Given material -
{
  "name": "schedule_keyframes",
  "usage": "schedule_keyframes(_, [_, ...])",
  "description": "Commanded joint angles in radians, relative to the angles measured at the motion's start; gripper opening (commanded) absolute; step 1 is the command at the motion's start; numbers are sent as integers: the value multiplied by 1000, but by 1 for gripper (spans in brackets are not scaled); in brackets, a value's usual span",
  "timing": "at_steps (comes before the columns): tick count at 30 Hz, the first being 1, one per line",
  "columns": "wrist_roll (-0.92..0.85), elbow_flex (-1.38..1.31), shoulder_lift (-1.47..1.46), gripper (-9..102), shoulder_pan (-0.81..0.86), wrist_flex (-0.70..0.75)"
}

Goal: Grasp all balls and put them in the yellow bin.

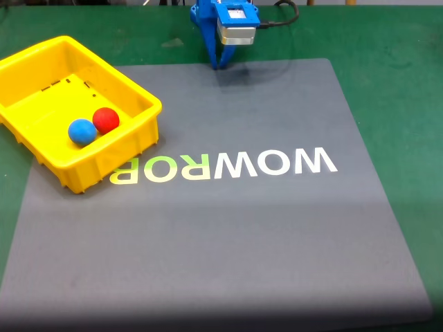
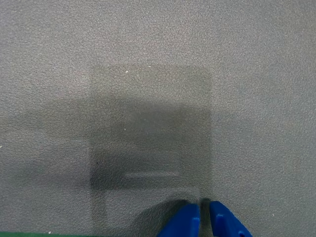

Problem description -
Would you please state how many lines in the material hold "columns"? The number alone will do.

Exercise answer -
2